- Poster art for The Sweeter Side of Life
- Genre: Romantic comedy
- Written by: Janeen Damian Michael Damian
- Directed by: Michael Damian
- Starring: Kathryn Morris James Best
- Theme music composer: Mark Thomas
- Country of origin: United States
- Original language: English

Production
- Executive producers: Francisco J. González Brad Krevoy Reuben Liber Jimmy Townsend
- Producers: Janeen Damian Michael Damian
- Cinematography: Viorel Sergovici
- Editors: Seth Flaum Ovidiu Vacaru
- Running time: 90 minutes
- Production companies: Motion Picture Corporation of America Riviera Films

Original release
- Network: Hallmark Channel
- Release: January 19, 2013

= The Sweeter Side of Life =

The Sweeter Side of Life is a 2013 American made-for-television romantic comedy film starring Kathryn Morris and James Best. The film was co-written and co-produced by Michael Damian and his wife Janeen Damian. The Sweeter Side of Life is the seventh film by the husband and wife team; continuing in the family film genre, and with family involvement, James Best, Janeen Damian's father, plays the father of the protagonist. Michael Damian's newest single, "Rock My Heart", is also featured in the film.

== Plot ==
A pampered Manhattanite, Desiree Harper (Morris), is shunned from her circle of well-heeled friends when her husband, Wade Harper (Stephen Hogan), a successful plastic surgeon, announces he wants a divorce. The terms of her prenuptial agreement leaves her penniless, so she returns to her family home in Flemington, New Jersey, to live with her father, Paddy Kerrigan (Best), where she helps with the family business, a bakery. Alienated from her roots and emotionally unavailable to love-interest, Benny Christophe (Alastair Mackenzie), a life as a baker is unacceptable to Desiree.

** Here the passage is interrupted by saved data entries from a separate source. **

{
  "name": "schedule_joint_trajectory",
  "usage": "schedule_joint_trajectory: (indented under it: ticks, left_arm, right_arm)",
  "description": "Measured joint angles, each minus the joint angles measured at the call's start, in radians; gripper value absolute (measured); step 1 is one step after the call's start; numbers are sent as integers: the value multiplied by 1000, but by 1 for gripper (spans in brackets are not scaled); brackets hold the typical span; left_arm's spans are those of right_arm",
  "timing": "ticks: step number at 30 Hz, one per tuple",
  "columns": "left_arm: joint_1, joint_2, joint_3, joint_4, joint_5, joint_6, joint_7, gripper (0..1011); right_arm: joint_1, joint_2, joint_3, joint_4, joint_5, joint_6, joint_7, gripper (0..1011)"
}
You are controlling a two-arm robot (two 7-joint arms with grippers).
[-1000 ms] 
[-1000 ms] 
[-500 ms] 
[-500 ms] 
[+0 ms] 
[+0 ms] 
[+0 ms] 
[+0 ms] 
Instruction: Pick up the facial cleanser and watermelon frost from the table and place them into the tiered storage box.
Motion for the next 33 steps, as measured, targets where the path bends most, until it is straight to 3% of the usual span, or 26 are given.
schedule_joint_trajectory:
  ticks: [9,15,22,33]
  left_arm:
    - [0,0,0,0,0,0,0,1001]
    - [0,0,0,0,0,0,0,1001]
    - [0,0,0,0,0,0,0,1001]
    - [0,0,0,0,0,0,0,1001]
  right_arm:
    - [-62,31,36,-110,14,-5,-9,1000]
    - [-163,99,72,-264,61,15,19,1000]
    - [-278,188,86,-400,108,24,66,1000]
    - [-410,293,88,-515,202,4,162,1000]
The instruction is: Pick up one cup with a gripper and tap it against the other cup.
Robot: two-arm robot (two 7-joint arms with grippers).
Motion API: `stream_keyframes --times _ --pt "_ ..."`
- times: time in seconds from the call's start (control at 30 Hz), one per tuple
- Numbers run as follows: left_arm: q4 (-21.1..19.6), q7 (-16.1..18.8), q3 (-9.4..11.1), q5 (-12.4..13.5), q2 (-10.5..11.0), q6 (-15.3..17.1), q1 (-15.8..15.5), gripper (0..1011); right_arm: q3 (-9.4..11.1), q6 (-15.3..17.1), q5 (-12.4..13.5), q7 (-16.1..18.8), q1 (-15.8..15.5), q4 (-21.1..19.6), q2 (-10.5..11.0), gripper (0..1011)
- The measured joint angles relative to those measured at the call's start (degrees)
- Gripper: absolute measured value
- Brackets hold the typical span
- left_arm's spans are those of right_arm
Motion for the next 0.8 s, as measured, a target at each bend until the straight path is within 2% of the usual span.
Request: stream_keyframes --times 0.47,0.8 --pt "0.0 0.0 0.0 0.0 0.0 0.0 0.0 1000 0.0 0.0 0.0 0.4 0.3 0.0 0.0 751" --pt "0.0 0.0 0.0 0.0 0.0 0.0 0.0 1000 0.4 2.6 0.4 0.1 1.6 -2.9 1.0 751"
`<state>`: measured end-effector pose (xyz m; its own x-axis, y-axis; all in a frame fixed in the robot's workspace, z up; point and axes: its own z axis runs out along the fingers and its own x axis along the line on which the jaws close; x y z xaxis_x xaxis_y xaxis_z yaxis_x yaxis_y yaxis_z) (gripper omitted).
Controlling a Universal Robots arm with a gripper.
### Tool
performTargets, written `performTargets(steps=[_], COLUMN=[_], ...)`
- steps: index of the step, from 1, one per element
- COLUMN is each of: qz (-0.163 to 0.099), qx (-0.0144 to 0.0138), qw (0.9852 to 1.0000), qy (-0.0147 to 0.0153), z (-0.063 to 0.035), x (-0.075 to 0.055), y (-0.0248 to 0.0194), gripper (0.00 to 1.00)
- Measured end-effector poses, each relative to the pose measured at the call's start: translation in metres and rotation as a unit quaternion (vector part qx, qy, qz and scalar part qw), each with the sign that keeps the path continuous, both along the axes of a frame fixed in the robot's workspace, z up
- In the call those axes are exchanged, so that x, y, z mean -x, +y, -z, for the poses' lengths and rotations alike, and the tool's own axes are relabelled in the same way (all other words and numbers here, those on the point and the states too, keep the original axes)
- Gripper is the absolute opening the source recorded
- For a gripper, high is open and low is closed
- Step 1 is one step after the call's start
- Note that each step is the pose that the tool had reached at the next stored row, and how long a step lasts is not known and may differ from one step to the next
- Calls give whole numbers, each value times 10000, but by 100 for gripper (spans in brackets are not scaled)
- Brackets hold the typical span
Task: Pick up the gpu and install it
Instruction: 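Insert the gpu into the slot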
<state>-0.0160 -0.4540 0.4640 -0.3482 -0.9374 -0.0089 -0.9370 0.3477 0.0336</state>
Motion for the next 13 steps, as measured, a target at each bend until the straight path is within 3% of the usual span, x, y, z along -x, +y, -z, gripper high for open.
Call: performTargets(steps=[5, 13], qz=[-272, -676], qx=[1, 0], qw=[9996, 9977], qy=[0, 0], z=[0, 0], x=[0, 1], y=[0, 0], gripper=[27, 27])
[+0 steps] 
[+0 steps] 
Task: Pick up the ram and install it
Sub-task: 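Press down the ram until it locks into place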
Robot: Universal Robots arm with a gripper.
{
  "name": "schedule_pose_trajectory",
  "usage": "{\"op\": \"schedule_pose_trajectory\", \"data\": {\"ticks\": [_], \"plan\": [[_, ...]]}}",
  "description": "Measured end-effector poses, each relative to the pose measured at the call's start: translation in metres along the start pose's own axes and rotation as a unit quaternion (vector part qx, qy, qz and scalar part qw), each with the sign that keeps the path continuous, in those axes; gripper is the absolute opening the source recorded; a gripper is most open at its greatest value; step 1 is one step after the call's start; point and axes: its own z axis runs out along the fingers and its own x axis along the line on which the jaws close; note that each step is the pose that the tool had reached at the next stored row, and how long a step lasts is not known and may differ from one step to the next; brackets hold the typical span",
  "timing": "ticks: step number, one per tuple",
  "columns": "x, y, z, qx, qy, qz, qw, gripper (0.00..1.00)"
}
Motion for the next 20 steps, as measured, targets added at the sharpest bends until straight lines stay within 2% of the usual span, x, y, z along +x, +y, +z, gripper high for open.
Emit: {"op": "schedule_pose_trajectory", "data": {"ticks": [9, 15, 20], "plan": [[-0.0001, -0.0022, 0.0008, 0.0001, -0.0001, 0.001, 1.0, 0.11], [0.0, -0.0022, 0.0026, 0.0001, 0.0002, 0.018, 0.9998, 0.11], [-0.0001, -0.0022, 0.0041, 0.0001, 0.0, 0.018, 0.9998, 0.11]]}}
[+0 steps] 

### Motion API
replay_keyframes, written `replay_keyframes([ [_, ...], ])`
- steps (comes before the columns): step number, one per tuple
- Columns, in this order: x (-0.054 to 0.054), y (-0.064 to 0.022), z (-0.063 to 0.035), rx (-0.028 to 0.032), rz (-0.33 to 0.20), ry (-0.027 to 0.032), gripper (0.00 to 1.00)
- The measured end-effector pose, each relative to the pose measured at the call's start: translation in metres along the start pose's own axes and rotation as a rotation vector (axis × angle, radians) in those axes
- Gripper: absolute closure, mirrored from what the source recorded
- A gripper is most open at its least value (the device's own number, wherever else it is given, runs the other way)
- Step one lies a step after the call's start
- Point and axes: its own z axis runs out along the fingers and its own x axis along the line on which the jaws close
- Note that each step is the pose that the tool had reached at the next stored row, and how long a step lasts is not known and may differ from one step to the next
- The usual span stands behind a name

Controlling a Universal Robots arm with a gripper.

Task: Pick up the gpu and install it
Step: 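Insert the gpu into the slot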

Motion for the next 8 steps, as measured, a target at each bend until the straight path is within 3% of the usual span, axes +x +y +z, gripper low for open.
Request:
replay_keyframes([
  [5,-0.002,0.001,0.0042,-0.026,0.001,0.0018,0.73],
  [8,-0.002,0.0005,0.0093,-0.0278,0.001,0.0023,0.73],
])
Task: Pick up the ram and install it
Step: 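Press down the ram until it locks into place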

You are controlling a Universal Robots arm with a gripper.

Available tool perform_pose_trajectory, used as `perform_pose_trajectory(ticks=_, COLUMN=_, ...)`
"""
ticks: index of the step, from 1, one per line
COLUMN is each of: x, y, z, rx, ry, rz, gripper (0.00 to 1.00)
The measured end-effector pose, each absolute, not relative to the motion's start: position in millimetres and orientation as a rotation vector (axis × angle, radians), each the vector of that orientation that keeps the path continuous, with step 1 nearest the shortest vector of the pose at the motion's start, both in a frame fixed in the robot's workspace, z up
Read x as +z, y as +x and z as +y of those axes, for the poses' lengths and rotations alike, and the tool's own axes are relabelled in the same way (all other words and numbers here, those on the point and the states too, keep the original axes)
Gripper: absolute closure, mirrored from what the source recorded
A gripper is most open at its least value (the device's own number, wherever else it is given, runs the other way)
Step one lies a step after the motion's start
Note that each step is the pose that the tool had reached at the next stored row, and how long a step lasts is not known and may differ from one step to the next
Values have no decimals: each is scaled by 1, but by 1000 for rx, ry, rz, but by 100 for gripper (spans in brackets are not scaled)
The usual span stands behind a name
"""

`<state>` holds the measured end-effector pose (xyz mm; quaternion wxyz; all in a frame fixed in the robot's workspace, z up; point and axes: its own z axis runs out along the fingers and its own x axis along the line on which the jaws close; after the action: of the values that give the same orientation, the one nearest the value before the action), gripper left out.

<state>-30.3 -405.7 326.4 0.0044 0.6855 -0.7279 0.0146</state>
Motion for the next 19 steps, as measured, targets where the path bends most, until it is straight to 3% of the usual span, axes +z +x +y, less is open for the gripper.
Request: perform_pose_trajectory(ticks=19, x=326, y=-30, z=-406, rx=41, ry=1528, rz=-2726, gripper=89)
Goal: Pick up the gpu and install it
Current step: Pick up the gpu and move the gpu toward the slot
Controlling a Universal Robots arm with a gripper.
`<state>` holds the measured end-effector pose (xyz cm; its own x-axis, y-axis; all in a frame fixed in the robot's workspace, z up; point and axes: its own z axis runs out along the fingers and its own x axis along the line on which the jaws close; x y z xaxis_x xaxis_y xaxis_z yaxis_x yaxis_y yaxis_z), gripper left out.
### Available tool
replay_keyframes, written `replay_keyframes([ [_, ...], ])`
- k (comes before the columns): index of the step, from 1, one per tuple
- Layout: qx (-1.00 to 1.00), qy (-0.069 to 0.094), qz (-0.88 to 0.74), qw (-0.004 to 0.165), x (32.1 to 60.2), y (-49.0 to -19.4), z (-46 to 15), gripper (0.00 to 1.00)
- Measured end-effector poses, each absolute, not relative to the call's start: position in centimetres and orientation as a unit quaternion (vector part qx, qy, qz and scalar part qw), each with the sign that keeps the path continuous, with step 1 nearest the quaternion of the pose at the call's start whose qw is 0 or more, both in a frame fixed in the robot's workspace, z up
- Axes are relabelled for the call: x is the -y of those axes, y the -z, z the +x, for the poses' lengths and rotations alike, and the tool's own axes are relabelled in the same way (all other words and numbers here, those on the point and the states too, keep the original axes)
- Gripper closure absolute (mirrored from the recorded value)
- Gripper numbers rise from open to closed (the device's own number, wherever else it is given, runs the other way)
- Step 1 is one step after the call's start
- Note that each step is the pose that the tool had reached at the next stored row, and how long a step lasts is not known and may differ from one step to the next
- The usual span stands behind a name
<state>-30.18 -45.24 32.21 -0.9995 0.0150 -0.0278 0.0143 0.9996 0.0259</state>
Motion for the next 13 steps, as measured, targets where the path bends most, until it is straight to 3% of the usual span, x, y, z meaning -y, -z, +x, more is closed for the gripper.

Desiree discovers that the bakery is also having financial difficulties; she develops a gourmet cupcake that becomes wildly popular, bringing success to the bakery and franchising offers from Corporate America. Desiree is faced with the ultimatum of selling out her father in order to return to her former lifestyle. Desiree finds that her re-emergence into the real-world has affected her sensibilities, she is now capable of consideration for others and receptive to a new relationship with Benny.

== Cast ==
- Kathryn Morris as Desiree Harper
- James Best as Paddy Kerrigan
- Alastair Mackenzie as Benny Christophe
- Steve Varnom as Eddie Rubinski
- Sam Douglas as Dino Ravettino
- Stephen Hogan as Wade Harper
- Jerome Holder as Calvin

== Production ==
Janeen Damian is known for her 2007 feature film Moondance Alexander. Michael Damian is primarily known for his role as Danny Romalotti on the daytime television series The Young and the Restless, playing the character of Joseph in the Broadway revival of Joseph and the Amazing Technicolor Dreamcoat and a successful singing career featuring musical backing by his eight siblings.

The Sweeter Side of Life was originally entitled Confections of a Discarded Woman; participation of Kathryn Morris and Motion Picture Corporation of America was announced by Variety on March 30, 2012.

The Sweeter Side of Life is set in New York City, New York and Flemington, New Jersey. Filming occurred in New York City and at Castel Film Studios in Bucharest, Romania.

== Release ==
The Sweeter Side of Life premiered on the Hallmark Channel on January 19, 2013.